● **Task to complete**: Reproduce exactly only the lines from the line that holds "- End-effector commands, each" to the line that holds "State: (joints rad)", inclusive, in the listing below, and please leave out every picture.

● **Material supplied**:
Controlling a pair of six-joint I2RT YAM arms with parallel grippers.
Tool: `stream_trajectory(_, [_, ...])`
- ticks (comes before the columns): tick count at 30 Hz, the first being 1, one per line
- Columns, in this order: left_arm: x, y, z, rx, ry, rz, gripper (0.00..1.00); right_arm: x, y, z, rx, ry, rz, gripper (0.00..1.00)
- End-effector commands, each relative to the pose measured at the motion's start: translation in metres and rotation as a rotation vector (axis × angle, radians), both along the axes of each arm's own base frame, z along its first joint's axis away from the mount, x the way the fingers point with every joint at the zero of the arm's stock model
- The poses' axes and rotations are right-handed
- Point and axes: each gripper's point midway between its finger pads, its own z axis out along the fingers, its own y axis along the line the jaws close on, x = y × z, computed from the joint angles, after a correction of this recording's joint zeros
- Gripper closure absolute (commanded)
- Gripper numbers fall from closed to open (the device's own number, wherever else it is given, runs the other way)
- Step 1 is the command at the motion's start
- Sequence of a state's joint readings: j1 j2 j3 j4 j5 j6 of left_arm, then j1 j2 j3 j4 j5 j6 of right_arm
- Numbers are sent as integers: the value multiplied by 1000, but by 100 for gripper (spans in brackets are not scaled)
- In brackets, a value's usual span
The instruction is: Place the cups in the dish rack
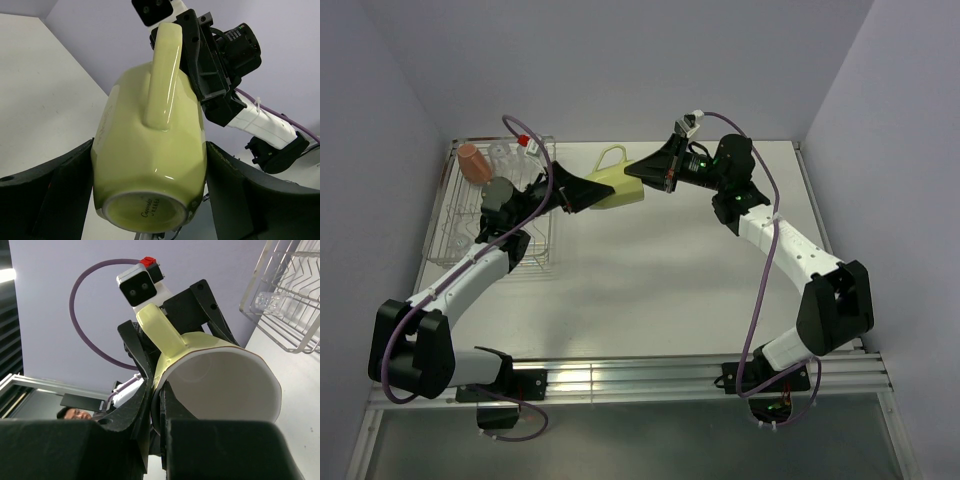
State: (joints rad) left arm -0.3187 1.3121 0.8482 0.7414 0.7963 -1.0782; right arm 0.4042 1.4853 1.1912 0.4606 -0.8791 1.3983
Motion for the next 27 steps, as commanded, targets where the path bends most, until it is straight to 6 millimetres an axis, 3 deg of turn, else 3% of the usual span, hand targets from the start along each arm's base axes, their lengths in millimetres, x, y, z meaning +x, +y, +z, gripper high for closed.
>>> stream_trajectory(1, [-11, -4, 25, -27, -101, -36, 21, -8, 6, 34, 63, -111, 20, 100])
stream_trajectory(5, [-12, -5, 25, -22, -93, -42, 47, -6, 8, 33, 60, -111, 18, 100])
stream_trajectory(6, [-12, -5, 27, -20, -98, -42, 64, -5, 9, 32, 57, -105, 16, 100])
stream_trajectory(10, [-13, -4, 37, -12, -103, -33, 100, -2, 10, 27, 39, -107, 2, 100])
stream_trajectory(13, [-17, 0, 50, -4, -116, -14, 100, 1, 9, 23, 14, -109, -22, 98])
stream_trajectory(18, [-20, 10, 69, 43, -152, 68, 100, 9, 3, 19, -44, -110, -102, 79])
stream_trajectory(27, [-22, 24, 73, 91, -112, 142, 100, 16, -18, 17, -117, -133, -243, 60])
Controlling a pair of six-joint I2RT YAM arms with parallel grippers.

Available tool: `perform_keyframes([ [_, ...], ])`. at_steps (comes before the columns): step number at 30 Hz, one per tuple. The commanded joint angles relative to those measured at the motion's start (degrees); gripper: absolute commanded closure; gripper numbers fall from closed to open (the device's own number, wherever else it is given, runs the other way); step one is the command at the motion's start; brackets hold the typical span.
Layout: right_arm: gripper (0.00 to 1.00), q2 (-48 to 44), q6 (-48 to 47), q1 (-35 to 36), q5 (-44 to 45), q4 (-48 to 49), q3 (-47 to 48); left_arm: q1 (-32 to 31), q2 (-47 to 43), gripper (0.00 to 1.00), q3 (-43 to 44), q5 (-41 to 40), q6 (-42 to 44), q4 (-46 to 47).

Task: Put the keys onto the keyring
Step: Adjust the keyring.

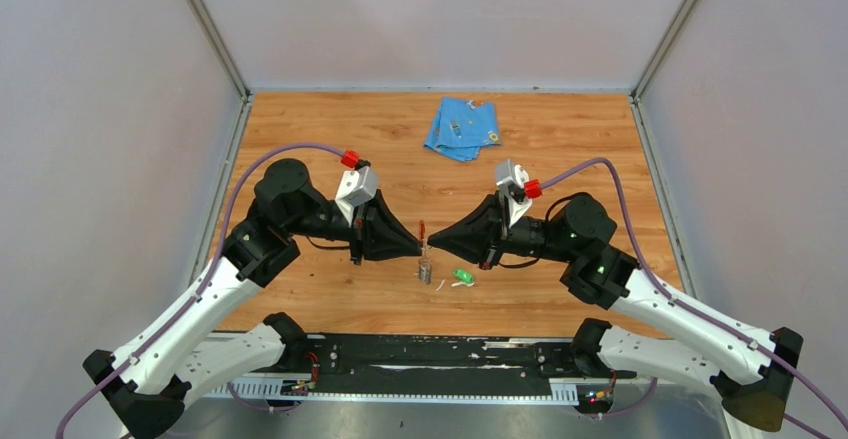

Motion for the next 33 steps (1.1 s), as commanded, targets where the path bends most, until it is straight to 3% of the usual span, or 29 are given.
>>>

● **Response to the task**:
- End-effector commands, each relative to the pose measured at the motion's start: translation in metres and rotation as a rotation vector (axis × angle, radians), both along the axes of each arm's own base frame, z along its first joint's axis away from the mount, x the way the fingers point with every joint at the zero of the arm's stock model
- The poses' axes and rotations are right-handed
- Point and axes: each gripper's point midway between its finger pads, its own z axis out along the fingers, its own y axis along the line the jaws close on, x = y × z, computed from the joint angles, after a correction of this recording's joint zeros
- Gripper closure absolute (commanded)
- Gripper numbers fall from closed to open (the device's own number, wherever else it is given, runs the other way)
- Step 1 is the command at the motion's start
- Sequence of a state's joint readings: j1 j2 j3 j4 j5 j6 of left_arm, then j1 j2 j3 j4 j5 j6 of right_arm
- Numbers are sent as integers: the value multiplied by 1000, but by 100 for gripper (spans in brackets are not scaled)
- In brackets, a value's usual span
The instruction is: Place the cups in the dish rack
State: (joints rad) left arm -0.3187 1.3121 0.8482 0.7414 0.7963 -1.0782; right arm 0.4042 1.4853 1.1912 0.4606 -0.8791 1.3983

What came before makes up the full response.